Task to carry out - Pick every line from the data below that contains the string "much" and copy it.

-=-=-

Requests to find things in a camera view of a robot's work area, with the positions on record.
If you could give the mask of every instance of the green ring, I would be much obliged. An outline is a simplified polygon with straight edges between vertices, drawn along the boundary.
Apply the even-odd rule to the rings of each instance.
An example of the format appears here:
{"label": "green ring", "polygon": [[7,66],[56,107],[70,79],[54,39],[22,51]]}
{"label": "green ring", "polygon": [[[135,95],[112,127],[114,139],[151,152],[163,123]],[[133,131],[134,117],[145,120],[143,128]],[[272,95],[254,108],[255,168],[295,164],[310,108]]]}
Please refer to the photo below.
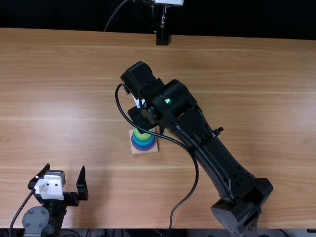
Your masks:
{"label": "green ring", "polygon": [[140,134],[137,128],[134,129],[134,135],[135,135],[139,140],[141,140],[141,141],[146,141],[146,140],[150,139],[151,136],[152,136],[151,134],[148,134],[148,133]]}

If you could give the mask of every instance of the black cable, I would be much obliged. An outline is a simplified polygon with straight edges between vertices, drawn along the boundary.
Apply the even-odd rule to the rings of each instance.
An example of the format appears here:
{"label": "black cable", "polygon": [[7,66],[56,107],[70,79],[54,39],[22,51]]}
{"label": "black cable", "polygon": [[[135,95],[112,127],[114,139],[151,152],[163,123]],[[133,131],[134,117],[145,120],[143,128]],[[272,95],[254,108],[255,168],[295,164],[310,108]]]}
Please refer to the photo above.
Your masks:
{"label": "black cable", "polygon": [[124,111],[123,111],[123,109],[122,109],[122,107],[120,106],[120,103],[119,103],[118,92],[119,92],[119,89],[120,89],[122,86],[124,86],[123,83],[120,84],[120,85],[118,85],[117,88],[116,88],[116,90],[115,90],[115,101],[116,101],[116,103],[117,103],[118,110],[120,111],[120,113],[122,114],[122,116],[126,119],[126,121],[127,121],[130,125],[136,127],[138,130],[141,130],[141,131],[143,131],[143,132],[145,132],[145,133],[151,134],[151,135],[156,136],[156,137],[161,137],[161,138],[163,138],[163,139],[166,139],[166,140],[168,140],[168,141],[170,141],[170,142],[173,142],[173,143],[179,145],[180,147],[182,147],[184,150],[186,150],[186,151],[189,153],[189,155],[191,156],[192,161],[193,161],[193,163],[194,163],[194,167],[195,167],[195,170],[196,170],[196,177],[195,177],[195,180],[194,180],[194,184],[193,184],[193,186],[192,186],[190,192],[185,196],[185,198],[182,199],[182,200],[181,200],[177,205],[175,205],[174,208],[171,210],[171,213],[170,213],[170,224],[169,224],[169,234],[170,234],[171,228],[172,228],[172,219],[173,219],[173,213],[174,213],[174,211],[175,211],[180,205],[182,205],[186,200],[189,199],[189,197],[193,194],[194,190],[196,189],[196,187],[197,187],[197,185],[198,185],[198,176],[199,176],[198,163],[197,163],[196,158],[193,156],[193,154],[191,154],[191,153],[189,152],[189,149],[188,149],[187,146],[184,145],[183,143],[181,143],[181,142],[179,142],[179,141],[177,141],[177,140],[175,140],[175,139],[173,139],[173,138],[171,138],[171,137],[164,136],[164,135],[161,135],[161,134],[159,134],[159,133],[147,131],[147,130],[145,130],[145,129],[139,127],[139,126],[137,126],[132,120],[129,119],[129,117],[127,117],[127,115],[124,113]]}
{"label": "black cable", "polygon": [[25,204],[28,202],[28,200],[31,198],[31,196],[33,195],[33,193],[35,193],[35,189],[33,189],[30,194],[26,197],[26,199],[24,200],[24,202],[22,203],[22,205],[20,206],[20,208],[18,209],[18,211],[16,212],[15,216],[12,219],[12,222],[10,224],[10,229],[9,229],[9,237],[12,236],[12,229],[13,229],[13,225],[14,222],[16,220],[16,218],[18,218],[20,212],[22,211],[22,209],[24,208]]}
{"label": "black cable", "polygon": [[284,230],[279,229],[279,231],[281,231],[286,237],[290,237]]}
{"label": "black cable", "polygon": [[108,233],[108,229],[103,229],[104,230],[104,237],[107,236],[107,237],[110,237],[109,233]]}
{"label": "black cable", "polygon": [[70,232],[75,233],[76,235],[78,235],[78,237],[80,237],[80,235],[79,235],[79,233],[77,231],[70,230],[70,229],[62,229],[62,231],[70,231]]}
{"label": "black cable", "polygon": [[104,28],[104,32],[106,32],[107,31],[107,28],[108,28],[108,26],[109,26],[109,24],[110,24],[110,22],[112,21],[112,18],[115,16],[115,14],[117,13],[117,11],[127,2],[128,0],[124,0],[124,1],[122,1],[118,6],[117,6],[117,8],[115,9],[115,11],[112,13],[112,15],[110,16],[110,18],[108,19],[108,22],[107,22],[107,24],[105,25],[105,28]]}

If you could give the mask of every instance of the blue ring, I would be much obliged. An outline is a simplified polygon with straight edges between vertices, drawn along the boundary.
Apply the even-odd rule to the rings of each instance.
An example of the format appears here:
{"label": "blue ring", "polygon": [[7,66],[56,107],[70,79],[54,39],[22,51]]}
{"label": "blue ring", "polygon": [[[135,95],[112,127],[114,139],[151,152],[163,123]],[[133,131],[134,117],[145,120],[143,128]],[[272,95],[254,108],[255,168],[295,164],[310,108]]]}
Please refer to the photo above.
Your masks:
{"label": "blue ring", "polygon": [[142,141],[142,140],[139,140],[134,134],[132,135],[132,138],[133,138],[134,142],[140,146],[150,146],[154,140],[154,136],[152,136],[149,140]]}
{"label": "blue ring", "polygon": [[147,147],[150,147],[155,142],[155,137],[153,136],[149,141],[146,141],[146,142],[139,142],[137,141],[137,138],[134,135],[132,135],[132,140],[138,147],[147,148]]}

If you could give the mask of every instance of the black background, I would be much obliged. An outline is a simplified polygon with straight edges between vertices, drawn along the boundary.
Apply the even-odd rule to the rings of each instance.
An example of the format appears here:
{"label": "black background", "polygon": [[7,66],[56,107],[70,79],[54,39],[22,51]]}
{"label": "black background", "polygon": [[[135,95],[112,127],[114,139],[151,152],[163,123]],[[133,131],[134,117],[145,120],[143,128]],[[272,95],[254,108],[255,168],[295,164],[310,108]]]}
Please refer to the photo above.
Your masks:
{"label": "black background", "polygon": [[[102,31],[121,0],[0,0],[0,27]],[[128,1],[108,31],[153,33],[151,9]],[[172,34],[316,39],[316,1],[185,0],[168,10]]]}

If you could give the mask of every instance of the black clamp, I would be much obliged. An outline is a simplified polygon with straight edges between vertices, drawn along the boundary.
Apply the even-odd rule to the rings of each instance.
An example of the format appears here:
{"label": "black clamp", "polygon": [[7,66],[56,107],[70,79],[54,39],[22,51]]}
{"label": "black clamp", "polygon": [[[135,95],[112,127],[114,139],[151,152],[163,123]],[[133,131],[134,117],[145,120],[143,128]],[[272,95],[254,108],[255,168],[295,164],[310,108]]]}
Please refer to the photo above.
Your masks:
{"label": "black clamp", "polygon": [[224,131],[224,129],[222,127],[219,127],[215,130],[213,130],[213,132],[211,133],[212,137],[217,137],[219,134],[221,134],[221,132]]}

-=-=-

Completed exercise -
If you could give the mask of every instance of the green ring, I would be much obliged. An outline is a simplified polygon with straight edges between vertices, drawn along the boundary.
If you could give the mask of every instance of the black cable, I would be much obliged. An outline is a simplified polygon with straight edges between vertices, drawn along the boundary.
If you could give the mask of every instance of the blue ring, I would be much obliged. An outline is a simplified polygon with straight edges between vertices, drawn along the boundary.
If you could give the mask of every instance of the black background, I would be much obliged. An outline is a simplified polygon with straight edges between vertices, drawn along the boundary.
If you could give the mask of every instance of the black clamp, I would be much obliged. An outline is a simplified polygon with straight edges between vertices, drawn along the boundary.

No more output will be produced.